What the exercise asks: Output exactly, and only, the stretch of lines beginning at the line with "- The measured" and ending at the last line of the listing below. Drop the pictures.

_ _ _

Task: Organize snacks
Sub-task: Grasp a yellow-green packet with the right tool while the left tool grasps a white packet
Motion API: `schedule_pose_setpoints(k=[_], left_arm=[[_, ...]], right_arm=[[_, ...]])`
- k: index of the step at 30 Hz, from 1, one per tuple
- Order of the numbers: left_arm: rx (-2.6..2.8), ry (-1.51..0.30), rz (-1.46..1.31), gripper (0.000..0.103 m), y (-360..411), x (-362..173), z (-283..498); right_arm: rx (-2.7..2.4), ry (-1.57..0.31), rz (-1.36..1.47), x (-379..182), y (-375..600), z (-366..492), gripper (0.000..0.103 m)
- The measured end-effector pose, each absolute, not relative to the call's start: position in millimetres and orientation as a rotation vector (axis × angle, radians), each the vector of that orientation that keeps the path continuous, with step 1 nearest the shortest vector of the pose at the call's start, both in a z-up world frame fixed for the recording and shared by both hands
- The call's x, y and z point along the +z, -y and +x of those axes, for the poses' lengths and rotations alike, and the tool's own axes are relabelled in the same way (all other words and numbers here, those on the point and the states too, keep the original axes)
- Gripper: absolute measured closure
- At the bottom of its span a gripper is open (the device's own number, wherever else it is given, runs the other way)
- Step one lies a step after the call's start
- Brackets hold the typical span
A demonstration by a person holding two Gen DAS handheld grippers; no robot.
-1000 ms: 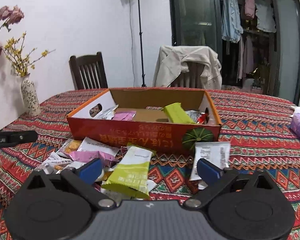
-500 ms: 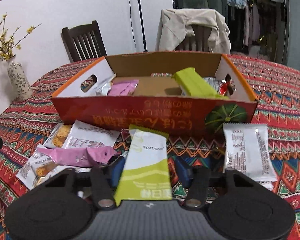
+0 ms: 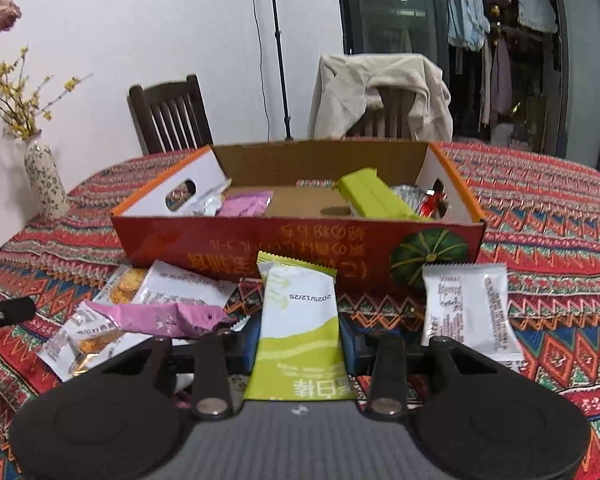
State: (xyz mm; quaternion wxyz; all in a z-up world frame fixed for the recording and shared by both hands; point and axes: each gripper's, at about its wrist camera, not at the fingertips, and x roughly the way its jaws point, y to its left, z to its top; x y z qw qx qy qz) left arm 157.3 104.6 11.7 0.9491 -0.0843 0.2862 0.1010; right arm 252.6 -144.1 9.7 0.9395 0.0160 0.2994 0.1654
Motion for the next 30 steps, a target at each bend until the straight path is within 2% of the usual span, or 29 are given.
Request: schedule_pose_setpoints(k=[8,23,25,30], left_arm=[[0.176,-0.679,-0.107,0.0,-92,-4,167],[0.155,-0.748,0.016,0.0,-50,-22,200],[0.154,-0.742,0.016,0.004,-48,-22,202],[0.111,-0.721,-0.015,0.035,-46,-20,202]], right_arm=[[0.314,-0.521,0.04,18,161,229,0.066],[0.321,-0.51,0.073,7,174,218,0.065],[0.324,-0.509,0.079,6,175,218,0.065],[0.329,-0.506,0.089,4,178,215,0.065]])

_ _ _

Exercise result:
- The measured end-effector pose, each absolute, not relative to the call's start: position in millimetres and orientation as a rotation vector (axis × angle, radians), each the vector of that orientation that keeps the path continuous, with step 1 nearest the shortest vector of the pose at the call's start, both in a z-up world frame fixed for the recording and shared by both hands
- The call's x, y and z point along the +z, -y and +x of those axes, for the poses' lengths and rotations alike, and the tool's own axes are relabelled in the same way (all other words and numbers here, those on the point and the states too, keep the original axes)
- Gripper: absolute measured closure
- At the bottom of its span a gripper is open (the device's own number, wherever else it is given, runs the other way)
- Step one lies a step after the call's start
- Brackets hold the typical span
A demonstration by a person holding two Gen DAS handheld grippers; no robot.
-1000 ms: 
-500 ms: 
+0 ms: 
State: (xyz mm; quaternion wxyz; all in a z-up world frame fixed for the recording and shared by both hands; point and axes: each gripper's, at about its wrist camera, not at the fingertips, and x roughly the way its jaws point, y to its left, z to its top; x y z qw qx qy qz) left arm 157.3 104.6 11.7 0.9491 -0.0843 0.2862 0.1010; right arm 252.6 -144.1 9.7 0.9395 0.0160 0.2994 0.1654
Motion for the next 30 steps, a target at each bend until the straight path is within 2% of the usual span, or 29 are given.
Request: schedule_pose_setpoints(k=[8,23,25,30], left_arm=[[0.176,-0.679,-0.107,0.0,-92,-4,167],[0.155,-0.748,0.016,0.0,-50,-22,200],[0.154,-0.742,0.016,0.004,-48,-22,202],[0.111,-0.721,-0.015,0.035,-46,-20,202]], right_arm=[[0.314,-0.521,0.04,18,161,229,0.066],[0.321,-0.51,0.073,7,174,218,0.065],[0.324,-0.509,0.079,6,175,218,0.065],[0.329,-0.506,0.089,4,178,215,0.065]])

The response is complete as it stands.